Gaz 2023 Orta Vadeli Piyasa Raporu’na göre, 2022 ile 2026 arasında küresel gaz talebinin yıllık ortalama yüzde 1,6 artacağını öngörülüyor. Bu da 2017 ile 2021 arasındaki yıllık ortalama yüzde 2,5 büyüme oranından düşüş yaşadığı anlamına geliyor. Raporda, Rusya’nın Ukrayna’yı işgaliyle tetiklenen 2022’deki küresel enerji krizinin, 2011 ile 2021 arasındaki on yıllık güçlü büyümenin ardından küresel gaz piyasaları için farklı bir dönem başlattığını belirtiyor.
Doğal gaz talebinin gelecekteki yolculuğu: Temiz enerji ve gaz piyasaları
Rapor, Asya Pasifik, Avrupa ve Kuzey Amerika’daki olgun pazarlardan gelen toplam gaz talebinin 2021’de zirveye ulaştığını ve 2026’ya kadar yıllık yüzde 1’lik bir düşüşle azalacağını öngörüyor. Yenilenebilir enerjilerin hızlı bir şekilde yaygınlaştırılması ve enerji verimliliğinin artması, bu pazarlardaki doğal gaz talebinin düşüşündeki ana nedenler arasında yer alıyor. Özellikle Rusya’nın Ukrayna’ya saldırısının ardından Rusya’dan gelen boru hattı gazının kaybı, enerji güvenliğini sağlamak için hükümetleri alternatif çözümler aramaya yöneltiyor.
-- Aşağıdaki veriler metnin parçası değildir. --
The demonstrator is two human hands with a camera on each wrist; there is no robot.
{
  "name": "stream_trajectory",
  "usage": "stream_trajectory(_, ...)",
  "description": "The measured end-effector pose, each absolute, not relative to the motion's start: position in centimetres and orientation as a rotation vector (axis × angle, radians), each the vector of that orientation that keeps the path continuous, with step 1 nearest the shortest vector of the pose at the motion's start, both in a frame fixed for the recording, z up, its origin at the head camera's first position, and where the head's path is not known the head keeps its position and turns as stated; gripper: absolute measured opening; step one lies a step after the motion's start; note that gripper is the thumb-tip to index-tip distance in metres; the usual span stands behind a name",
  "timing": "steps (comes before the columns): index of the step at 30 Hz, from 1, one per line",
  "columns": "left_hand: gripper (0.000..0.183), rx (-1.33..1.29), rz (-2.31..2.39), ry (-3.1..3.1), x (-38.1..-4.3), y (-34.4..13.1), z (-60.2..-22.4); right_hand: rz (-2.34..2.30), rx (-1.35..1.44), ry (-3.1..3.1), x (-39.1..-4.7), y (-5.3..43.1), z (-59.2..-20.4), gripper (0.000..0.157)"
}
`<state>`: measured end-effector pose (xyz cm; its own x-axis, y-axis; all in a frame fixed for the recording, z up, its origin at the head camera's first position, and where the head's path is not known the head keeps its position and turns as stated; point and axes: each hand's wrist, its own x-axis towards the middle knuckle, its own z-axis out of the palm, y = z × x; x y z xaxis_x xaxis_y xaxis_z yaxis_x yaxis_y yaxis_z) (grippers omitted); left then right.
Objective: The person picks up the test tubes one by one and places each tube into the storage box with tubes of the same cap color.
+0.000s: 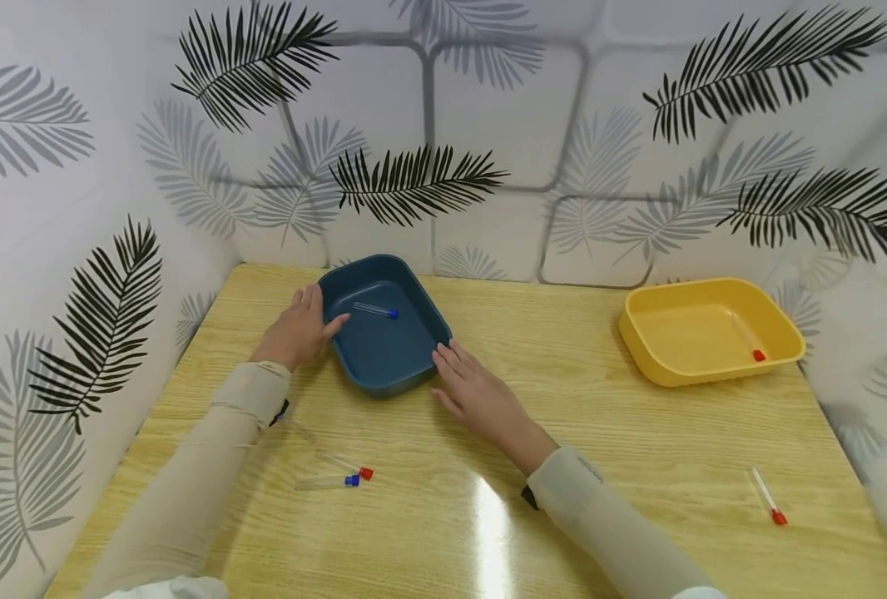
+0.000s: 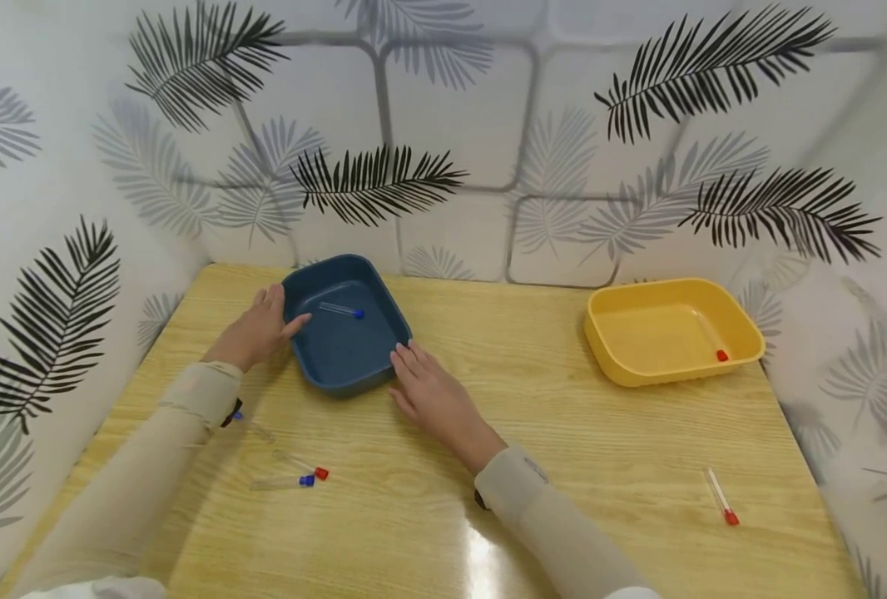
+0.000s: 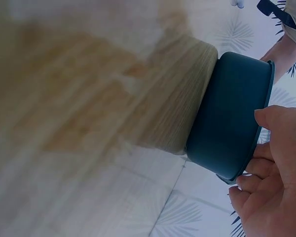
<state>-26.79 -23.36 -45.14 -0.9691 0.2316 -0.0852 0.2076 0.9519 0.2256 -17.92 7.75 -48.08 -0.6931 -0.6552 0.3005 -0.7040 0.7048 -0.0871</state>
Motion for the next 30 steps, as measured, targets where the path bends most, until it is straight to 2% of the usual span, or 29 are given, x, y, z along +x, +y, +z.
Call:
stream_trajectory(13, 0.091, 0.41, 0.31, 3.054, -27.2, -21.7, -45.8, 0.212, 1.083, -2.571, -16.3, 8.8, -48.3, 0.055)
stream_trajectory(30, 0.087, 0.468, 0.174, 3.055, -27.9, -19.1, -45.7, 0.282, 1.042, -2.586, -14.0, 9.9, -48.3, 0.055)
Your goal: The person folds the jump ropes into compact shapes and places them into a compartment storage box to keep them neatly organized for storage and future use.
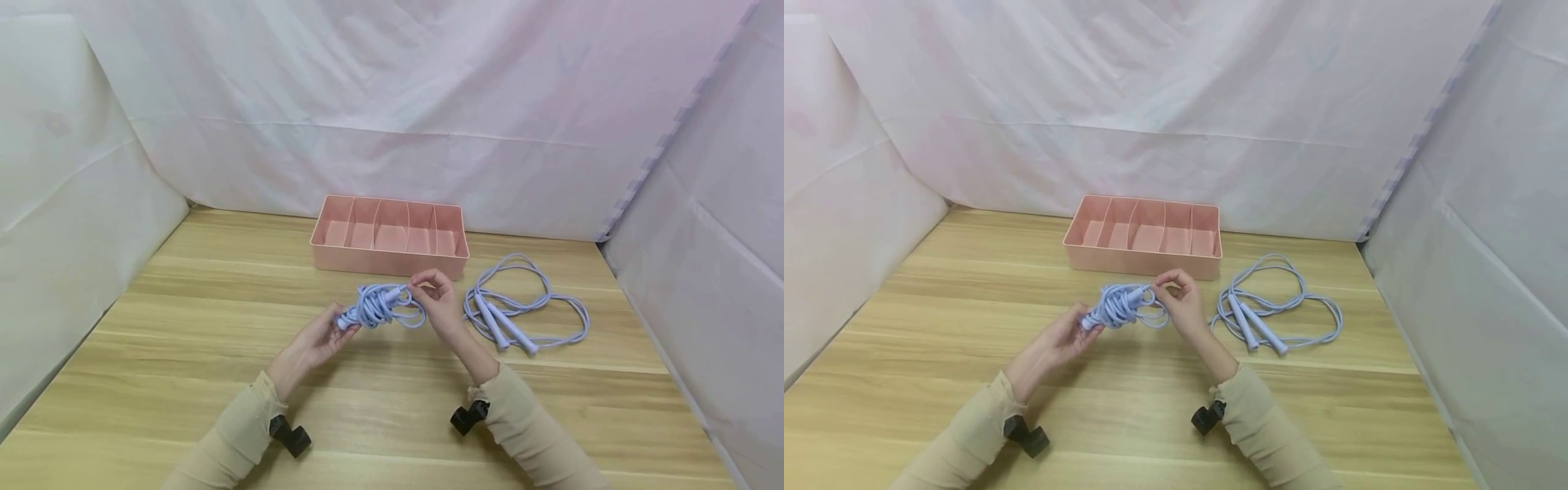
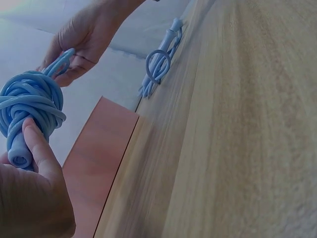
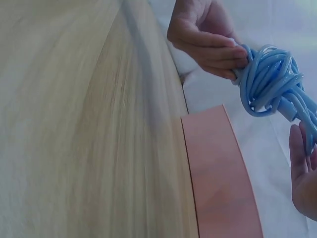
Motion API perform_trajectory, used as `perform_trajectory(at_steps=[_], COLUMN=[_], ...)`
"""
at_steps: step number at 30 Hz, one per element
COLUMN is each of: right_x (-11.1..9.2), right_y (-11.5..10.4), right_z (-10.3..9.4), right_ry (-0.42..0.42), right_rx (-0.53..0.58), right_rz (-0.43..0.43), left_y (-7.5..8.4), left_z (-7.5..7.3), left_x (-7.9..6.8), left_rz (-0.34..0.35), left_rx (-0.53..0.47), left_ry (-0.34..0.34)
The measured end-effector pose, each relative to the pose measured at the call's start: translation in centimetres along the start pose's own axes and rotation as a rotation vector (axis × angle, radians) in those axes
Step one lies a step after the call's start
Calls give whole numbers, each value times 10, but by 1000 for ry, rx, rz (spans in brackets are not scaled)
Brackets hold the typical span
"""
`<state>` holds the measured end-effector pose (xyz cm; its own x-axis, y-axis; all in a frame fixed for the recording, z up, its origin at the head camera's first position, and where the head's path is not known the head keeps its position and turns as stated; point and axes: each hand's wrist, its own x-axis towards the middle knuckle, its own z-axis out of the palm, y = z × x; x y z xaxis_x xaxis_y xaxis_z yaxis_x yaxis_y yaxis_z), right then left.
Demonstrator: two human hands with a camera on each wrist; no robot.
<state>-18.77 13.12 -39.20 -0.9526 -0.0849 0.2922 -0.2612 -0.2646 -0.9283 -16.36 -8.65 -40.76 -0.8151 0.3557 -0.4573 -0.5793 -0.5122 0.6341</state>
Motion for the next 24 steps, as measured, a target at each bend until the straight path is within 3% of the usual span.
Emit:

Dünya genelinde bulunan olgun pazarlardaki talep azalması, büyümenin, hızlı gelişen Asya pazarlarında ve Orta Doğu ile Afrika’daki bazı gaz zengini ekonomilerde yoğunlaşmasını sağlayacak. Çin, 2022 ile 2026 arasındaki küresel gaz talebindeki toplam artışın neredeyse yarısını tek başına karşılayacak ve bu yakıtı endüstriyel üretim, enerji sektörü ve kentsel bölgelerine hizmet etmek için kullanacak.
Devreye giren yeni sıvılaştırılmış doğal gaz (LNG) kapasitesindeki artışın, sıkışıklığın bir kısmını hafifleterek ve fiyata duyarlı talebin kilidini açarak 2025 ve 2026’da piyasa dinamiklerini etkilemesi bekleniyor. ABD’nin yeni sıvılaştırma tesislerinin inşası yoluyla dünyanın en büyük LNG ihracatçısı konumunu pekiştirme ile birlikte, küresel LNG kapasitesinin 2022 ile 2026 arasında yüzde 25 oranında artması bekleniyor. LNG arzındaki büyüme, daha küreselleşmiş bir gaz pazarına geçişin sinyalini veriyor; bu da dayanıklılığı ve tedarikçilerin ve tüketicilerin arz ve talep şoklarına yanıt verme yeteneğini artıracak.
IEA Enerji Piyasaları ve Güvenliği Direktörü Keisuke Sadamori konuyla ilgili düşüncelerini şu şekilde ifade etti:
“Dünya gaz piyasaları, 2011 ile 2021 yılları arasındaki altın çağından sonra, muhtemelen daha yavaş büyüme ve daha yüksek volatilite ile karakterize edilecek ve bu on yılın sonunda küresel talebin zirveye çıkmasına yol açabilecek yeni ve daha belirsiz bir döneme girmiştir.
”Farklı bölgelerde farklı eğilimler ortaya çıkıyor; olgun pazarlarda talep düşüyor, ancak yükselen ve gelişmekte olan ekonomilerde büyümeye devam ediyor. Önümüzdeki yıllarda devreye girecek yeni LNG kapasitesinde önemli bir artış bekliyoruz; bu, Rusya’nın 2021’de arzı durdurmaya başlamasından bu yana piyasaların yaşadığı arz sıkılığı ve güvenliği endişelerinin bir kısmını hafifletebilir.”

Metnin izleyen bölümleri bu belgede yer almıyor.